Today I went to the Beef and Garlic Festival in Takko Town with a friend and my daughter. Nick is out of town for a few weeks and he was super bummed he was going to miss this one. Everyone I talked to raved about this particular festival. People claim it is their favorite festival. And trust me-there are A LOT of festivals around here! 

We bought tickets from the travel place on base. Your tickets gets you 7 oz of meat, vegetables, and a small container of sauce. They explained to us that once you get your meat there are grills set up that you then take your food to and cook on. 


We were told it would be about 1.5-2 hour drive and it seemed to go fast until we got close and we were stuck in traffic. The road leading up to the festival did have light poles that looked like garlic bulbs and that was pretty funny.


Sorry for by awful photo. I took it through the car window while we were waiting in traffic. 😂😂. 

As we wait in traffic the suspense was just building. I was so excited about this festival. I think that was probably the reason it bummed us out. We had heard SO many amazing things about this festival. And I just was not that impressed, unfortunately. I will say, the beef was very delicious. I just didn’t think the 7 oz of meat was worth the $19 for the ticket. There is also a bus that drives people there from the base and I can see how that might make it a little more fun because that would allow you to enjoy a large quantity of alcoholic beverages while you were at the festival. 


I did get to finally use Scarlett’s wagon for the purpose we bought it! 


These were the indoor grills out of the sun. 


These were all the outdoor grills and the white covering in the back was a pavilion that had a live band playing. 


We always see these chocolate covered bananas and I finally got one for Scarlett. She only wanted to play with the sprinkles on them! Once you cooked your food there was some limited seating but we brought a blanket to do it picnic style. 


One odd thing was everyone wanted to take a picture of Scarlett. She is a very shy kiddo so this was a little uncomfortable for her and she did not enjoy everyone staring at her. Below is how we cooked the meat. Overall, I just did not think it was worth the 4 hours in the car but I am so glad we went and experienced it. And I know I will continue going to these things because it is just a part of the whole living in Japan life! 

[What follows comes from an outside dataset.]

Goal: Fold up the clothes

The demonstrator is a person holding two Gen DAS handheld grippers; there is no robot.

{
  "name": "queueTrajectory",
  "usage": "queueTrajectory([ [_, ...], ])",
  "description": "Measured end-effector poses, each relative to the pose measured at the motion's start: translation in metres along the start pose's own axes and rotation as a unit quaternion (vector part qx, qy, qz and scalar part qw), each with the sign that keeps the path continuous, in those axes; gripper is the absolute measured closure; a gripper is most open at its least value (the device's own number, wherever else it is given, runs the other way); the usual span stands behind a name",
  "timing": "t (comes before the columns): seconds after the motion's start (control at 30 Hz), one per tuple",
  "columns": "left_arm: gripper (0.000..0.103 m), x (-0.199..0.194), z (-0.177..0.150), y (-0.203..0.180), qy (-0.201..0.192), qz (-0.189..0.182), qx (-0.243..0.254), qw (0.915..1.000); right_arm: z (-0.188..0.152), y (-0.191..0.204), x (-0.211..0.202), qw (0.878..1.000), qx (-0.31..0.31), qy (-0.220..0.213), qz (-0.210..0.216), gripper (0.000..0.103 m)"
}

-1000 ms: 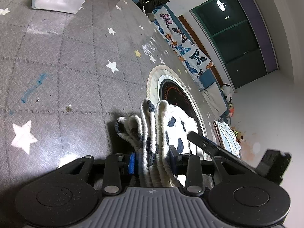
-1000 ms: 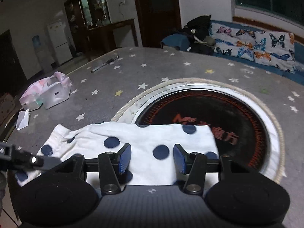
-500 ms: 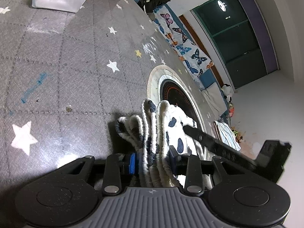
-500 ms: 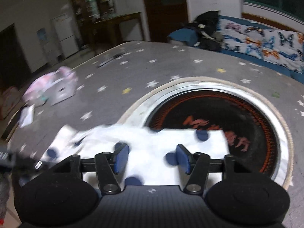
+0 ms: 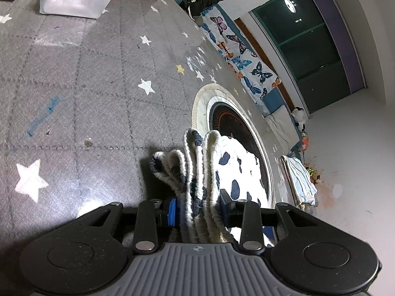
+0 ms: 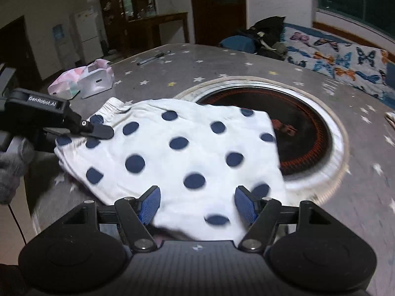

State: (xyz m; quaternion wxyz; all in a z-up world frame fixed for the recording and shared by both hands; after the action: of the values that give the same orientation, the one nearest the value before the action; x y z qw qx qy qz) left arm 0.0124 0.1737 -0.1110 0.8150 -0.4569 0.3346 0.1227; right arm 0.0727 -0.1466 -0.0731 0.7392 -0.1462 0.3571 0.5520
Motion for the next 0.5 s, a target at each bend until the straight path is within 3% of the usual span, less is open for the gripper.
queueTrajectory([
  [0.23, 0.066, 0.001, 0.001, -0.001, 0.000, 0.003, 0.004, 1.0000, -0.023, -0.005, -0.024, 1.000, 0.003, -0.008, -0.024, 0.034],
  [0.5, 0.066, 0.002, 0.002, -0.001, 0.000, 0.004, 0.007, 1.0000, -0.034, -0.003, -0.038, 1.000, 0.015, -0.004, -0.016, 0.034],
])
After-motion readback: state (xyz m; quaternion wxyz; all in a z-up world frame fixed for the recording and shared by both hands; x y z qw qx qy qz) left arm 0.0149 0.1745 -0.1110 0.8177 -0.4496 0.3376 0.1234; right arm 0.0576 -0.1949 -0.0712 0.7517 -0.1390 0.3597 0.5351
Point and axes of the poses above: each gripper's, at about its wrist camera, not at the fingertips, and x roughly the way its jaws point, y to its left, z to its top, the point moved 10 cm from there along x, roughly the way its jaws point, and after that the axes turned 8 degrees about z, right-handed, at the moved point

Traveling Japan: Sendai Edition 

For Labor Day we went on our first “big” trip since we have been in Japan. By “big” I mean overnighter, haha. We spent three days there. I don’t really know how to describe what Sendai would be. For my Indiana friends, it has a larger population than Indianapolis. California friends, it has a larger population than San Francisco. 

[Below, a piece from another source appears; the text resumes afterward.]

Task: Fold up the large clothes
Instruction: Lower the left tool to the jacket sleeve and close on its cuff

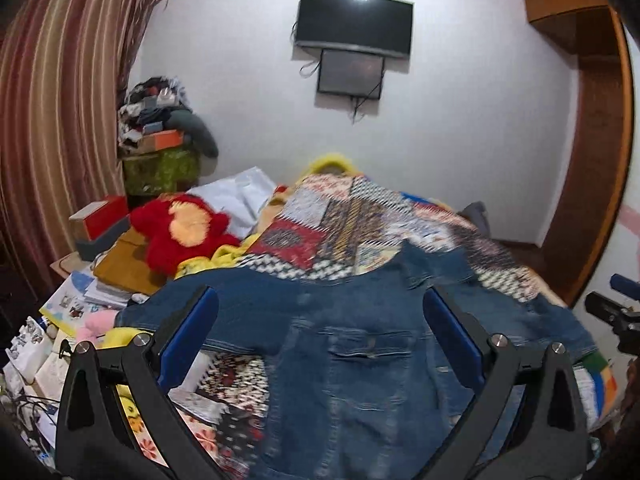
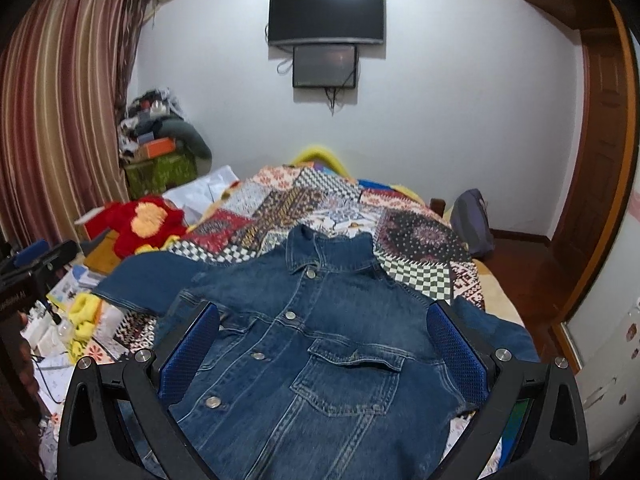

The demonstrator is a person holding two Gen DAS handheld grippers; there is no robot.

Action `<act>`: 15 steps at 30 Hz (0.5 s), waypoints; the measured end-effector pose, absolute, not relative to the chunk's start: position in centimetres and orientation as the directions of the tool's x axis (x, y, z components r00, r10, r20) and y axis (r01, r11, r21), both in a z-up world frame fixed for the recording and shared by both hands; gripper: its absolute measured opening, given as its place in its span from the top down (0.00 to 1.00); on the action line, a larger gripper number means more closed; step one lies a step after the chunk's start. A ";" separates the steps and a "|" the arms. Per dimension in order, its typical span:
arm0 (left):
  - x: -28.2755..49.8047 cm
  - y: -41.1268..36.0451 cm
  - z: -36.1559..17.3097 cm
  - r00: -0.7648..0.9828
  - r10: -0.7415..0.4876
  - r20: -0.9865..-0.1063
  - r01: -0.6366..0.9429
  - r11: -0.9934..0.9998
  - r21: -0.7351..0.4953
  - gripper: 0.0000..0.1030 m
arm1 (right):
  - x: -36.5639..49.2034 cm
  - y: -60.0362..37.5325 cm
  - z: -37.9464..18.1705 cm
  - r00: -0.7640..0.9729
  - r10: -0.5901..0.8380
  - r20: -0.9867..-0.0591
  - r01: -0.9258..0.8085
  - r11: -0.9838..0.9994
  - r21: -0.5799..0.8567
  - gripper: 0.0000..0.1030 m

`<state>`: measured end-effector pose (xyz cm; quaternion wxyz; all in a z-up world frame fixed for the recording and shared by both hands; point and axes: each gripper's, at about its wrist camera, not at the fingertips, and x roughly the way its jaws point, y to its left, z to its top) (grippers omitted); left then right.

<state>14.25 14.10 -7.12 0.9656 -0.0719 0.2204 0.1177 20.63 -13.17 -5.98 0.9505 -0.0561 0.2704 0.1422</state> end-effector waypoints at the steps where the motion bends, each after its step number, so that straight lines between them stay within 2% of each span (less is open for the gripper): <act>1: 15.0 15.0 -7.8 0.864 0.212 -0.457 -0.276 0.958 -0.076 0.00 | 21.6 -12.8 -6.5 0.806 0.235 -0.543 -0.302 0.953 -0.037 0.00; 5: 17.4 18.3 -10.8 0.817 0.235 -0.527 -0.321 0.944 -0.077 0.00 | 25.9 -11.0 -9.0 0.763 0.206 -0.613 -0.309 0.949 -0.065 0.00; 9: 19.6 22.5 -14.9 0.761 0.146 -0.631 -0.340 0.919 -0.197 0.00 | 30.5 -9.3 -11.9 0.689 0.192 -0.699 -0.330 0.942 -0.067 0.00; 15: 21.5 28.2 -21.1 0.664 0.093 -0.742 -0.463 0.830 -0.310 0.00 | 35.8 -6.7 -15.0 0.586 0.276 -0.762 -0.420 0.908 0.006 0.00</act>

We had a lot of things “planned” to do. I looked up a lot of stuff. Let me start from the beginning though. This was the longest Scarlett had been in a car since we got here and she did awesome! We were curious about the toll roads and if there would be travel plazas like in the US. We stayed on the same road pretty much the entire time so the trip was quite easy. The tolls…oh man the tolls. This place is crazy. We paid about $75 one way for a 3.5 hour drive. It really racks up the cost of a trip fast if you don’t plan for it. And the travel plazas were awesome! Some even have children’s bathrooms. Adorable! 

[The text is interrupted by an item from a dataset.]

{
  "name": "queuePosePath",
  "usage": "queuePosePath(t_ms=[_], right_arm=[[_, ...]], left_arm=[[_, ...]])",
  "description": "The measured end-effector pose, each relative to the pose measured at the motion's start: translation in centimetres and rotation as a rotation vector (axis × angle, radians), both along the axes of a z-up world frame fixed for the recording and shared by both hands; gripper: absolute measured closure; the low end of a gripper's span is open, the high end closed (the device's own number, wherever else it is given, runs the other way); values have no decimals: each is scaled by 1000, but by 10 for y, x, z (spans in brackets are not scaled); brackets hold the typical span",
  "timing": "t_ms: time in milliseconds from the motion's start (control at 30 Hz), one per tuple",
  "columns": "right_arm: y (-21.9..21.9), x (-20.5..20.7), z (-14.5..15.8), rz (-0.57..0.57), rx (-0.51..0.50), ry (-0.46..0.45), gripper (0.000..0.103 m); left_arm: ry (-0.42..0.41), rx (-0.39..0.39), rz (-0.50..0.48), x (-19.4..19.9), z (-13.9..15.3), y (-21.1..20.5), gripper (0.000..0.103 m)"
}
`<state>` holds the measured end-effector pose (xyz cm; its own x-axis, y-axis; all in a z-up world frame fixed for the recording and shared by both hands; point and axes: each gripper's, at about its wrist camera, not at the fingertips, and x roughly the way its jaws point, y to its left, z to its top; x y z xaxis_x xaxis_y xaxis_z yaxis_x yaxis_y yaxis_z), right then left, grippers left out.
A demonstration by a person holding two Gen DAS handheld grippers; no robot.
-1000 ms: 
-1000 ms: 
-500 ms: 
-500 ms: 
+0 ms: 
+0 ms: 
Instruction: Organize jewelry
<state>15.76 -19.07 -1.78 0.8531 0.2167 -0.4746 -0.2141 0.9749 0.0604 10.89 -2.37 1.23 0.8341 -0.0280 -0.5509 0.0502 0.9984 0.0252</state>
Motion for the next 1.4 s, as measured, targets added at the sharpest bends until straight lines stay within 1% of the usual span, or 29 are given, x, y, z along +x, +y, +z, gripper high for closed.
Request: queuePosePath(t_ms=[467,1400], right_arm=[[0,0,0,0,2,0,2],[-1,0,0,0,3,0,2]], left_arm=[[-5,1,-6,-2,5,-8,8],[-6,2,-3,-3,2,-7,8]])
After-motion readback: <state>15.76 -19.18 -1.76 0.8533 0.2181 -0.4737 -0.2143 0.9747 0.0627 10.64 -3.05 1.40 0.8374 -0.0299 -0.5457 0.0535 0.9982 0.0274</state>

One of the things we had heard about was the small hotel rooms and man they weren’t kidding. There was zero extra room once we set up Scarlett’s pack-n-play.


Notice the robes at the foot of the bed? Those are for the onsen in the hotel. However, this particular place had a no tattoo policy so we were not allowed to utilize it. 

Another very shocking thing (for us) was that for such a large city nothing opened early. Even Starbucks didn’t open until 8am. I have noticed this a lot. Most stores don’t open until 10am with a few opening at 9am. For early risers like us this was a bit awful. Even before we had our daughter we were 6-7am risers. Also, for a city this size there was nothing to do for small children to just burn off energy. We would look up parks and walk to them and the “park” would just be a dirt patch that may or may not have been grass at one time with a few benches. We found about 4 of those! And with the size of the hotel room it wasn’t like we could just go relax in the room between venturing out. 

We learned quickly we need to learn more Japanese, and quickly! In Misawa where the base is most places have menus in English. This was not the case. We honestly felt like we were being idiot tourists by not knowing more! 

We did go to an aquarium, did some shopping, saw some historic sites, and wrapped up the trip with some Japanese style pizza! I didn’t care for the pizza here at first but it is really starting to grow on me. One of the nice things (and one of the selling points on the visit for me) was the outlet malls with American size clothing. However I did notice an abundance of size XS and 0 pants. 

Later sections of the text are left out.